Liberalism is under threat from the coalition, the economic crisis and inequality
by David Marquand / July 19, 2012 / Leave a commentPublished in August 2012 issue of Prospect Magazine
In many ways, Britain is a more tolerant society today than 50 years ago—but liberalism is under threat
The Oxford political theorist Michael Freeden has called Britain “a beacon of liberalism.” TS Eliot thought it was “rotten with liberalism.” Friedrich Hayek insisted that it had jettisoned the liberal values of its great days and taken the “road to serfdom.” As these diverse verdicts show, liberalism has many dimensions. Three stand out. The most obvious is the political liberalism embodied in the Liberal party from the 1860s to the 1980s and then in today’s Liberal Democrat party. But liberalism is also a creed; and, not least, it is a way of life as well. These three dimensions overlap in puzzling and sometimes contradictory ways, but on all fronts, Britain’s liberal tradition is under threat.

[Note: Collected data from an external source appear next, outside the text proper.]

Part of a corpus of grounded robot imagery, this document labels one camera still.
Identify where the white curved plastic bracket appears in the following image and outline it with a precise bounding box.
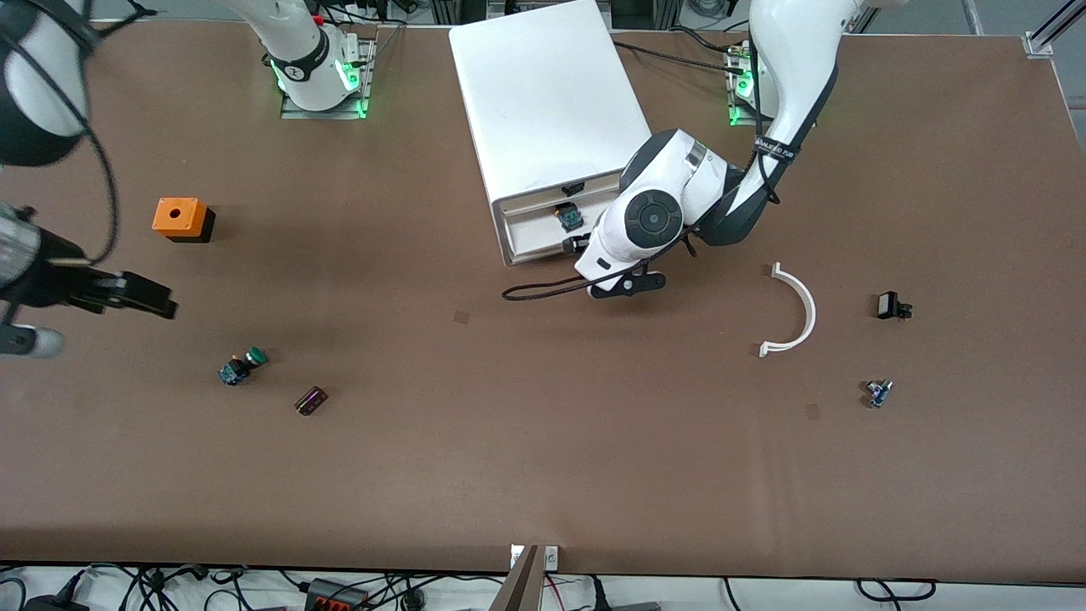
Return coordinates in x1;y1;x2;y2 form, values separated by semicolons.
758;263;817;358

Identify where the orange box with hole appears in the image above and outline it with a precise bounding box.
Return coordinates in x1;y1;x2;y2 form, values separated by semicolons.
152;198;216;244

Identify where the black looped cable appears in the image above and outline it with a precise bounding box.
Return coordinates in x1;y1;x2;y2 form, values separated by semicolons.
855;577;938;603

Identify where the white drawer cabinet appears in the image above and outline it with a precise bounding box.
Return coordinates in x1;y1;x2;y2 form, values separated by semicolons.
448;0;654;266

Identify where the white drawer with black handle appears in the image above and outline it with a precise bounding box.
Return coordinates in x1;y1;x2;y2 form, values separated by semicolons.
496;170;630;215

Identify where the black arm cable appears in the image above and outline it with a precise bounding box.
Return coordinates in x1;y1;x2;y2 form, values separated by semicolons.
502;42;786;303
0;0;158;266

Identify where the black red power strip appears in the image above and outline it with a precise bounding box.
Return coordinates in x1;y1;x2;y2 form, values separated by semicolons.
305;577;370;611

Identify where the metal camera post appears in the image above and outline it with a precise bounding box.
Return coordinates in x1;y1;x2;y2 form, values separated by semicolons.
488;545;548;611

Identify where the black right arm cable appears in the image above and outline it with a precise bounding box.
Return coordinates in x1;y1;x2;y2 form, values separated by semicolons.
0;0;158;266

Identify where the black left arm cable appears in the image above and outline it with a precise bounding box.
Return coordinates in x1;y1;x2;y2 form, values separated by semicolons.
502;42;786;303

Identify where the green push button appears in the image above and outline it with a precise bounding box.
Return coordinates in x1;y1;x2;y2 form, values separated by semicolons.
218;346;269;387

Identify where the aluminium frame profile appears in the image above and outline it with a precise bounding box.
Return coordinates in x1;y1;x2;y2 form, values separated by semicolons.
1022;0;1086;59

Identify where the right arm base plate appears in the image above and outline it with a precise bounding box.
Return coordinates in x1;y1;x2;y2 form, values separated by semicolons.
280;32;378;121

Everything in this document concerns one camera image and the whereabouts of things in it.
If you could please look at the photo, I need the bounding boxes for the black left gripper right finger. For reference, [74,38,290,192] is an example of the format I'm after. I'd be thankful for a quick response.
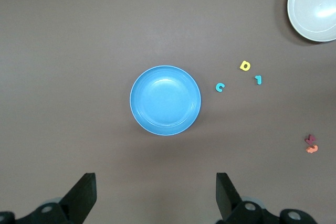
[216,172,317,224]

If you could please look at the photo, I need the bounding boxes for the blue plate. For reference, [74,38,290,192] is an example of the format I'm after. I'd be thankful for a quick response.
[129,65,202,136]

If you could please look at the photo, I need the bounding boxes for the beige plate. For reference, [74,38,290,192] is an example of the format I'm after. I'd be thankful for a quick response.
[287,0,336,43]

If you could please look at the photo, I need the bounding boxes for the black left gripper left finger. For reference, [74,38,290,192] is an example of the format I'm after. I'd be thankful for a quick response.
[0,173,97,224]

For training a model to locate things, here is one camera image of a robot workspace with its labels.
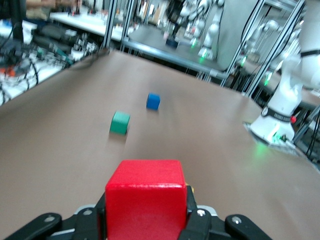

In its Victorian heyday, political liberalism was a rather leaky umbrella, covering a vast and disputatious caravanserai of the grand, the high-minded and the excluded. The party that embodied it was a motley agglomeration of Whig noblemen, small traders, dissenters, successful professionals, teetotallers, trade unionists, radical intellectuals and leasehold tenants, as well as the occasional business magnate. It was the child of an unlikely liaison between aristocratic Whigs and popular radicals. Yet William Gladstone, the iconic champion of political liberalism, started his parliamentary career as a high Tory and served his ministerial apprenticeship under Robert Peel, the chief architect of the Conservative party.
As he aged, Gladstone moved left. He came to believe that the masses were more virtuous than the classes, sought to mobilise mass support with a fervent public moralism and outraged the respectable in doing so. The great cause of his old age was Irish home rule: “devolution” in modern parlance. He pursued what he saw as justice for Ireland with the driven intensity of an Old Testament prophet scarifying the unregenerate. He led from the front at great personal cost, and appealed to the better angels of British natures. He fought to reconstruct the British state and identity on generous, pluralistic lines and, in doing so, challenged the fundamentally illiberal doctrine of absolute Westminster sovereignty. Had he won, the bloodletting that accompanied southern Ireland’s secession from the United Kingdom would never have taken place. All four nations of the Britannic isles might now be members of a federation in which multiple identities and shared sovereignty are taken for granted.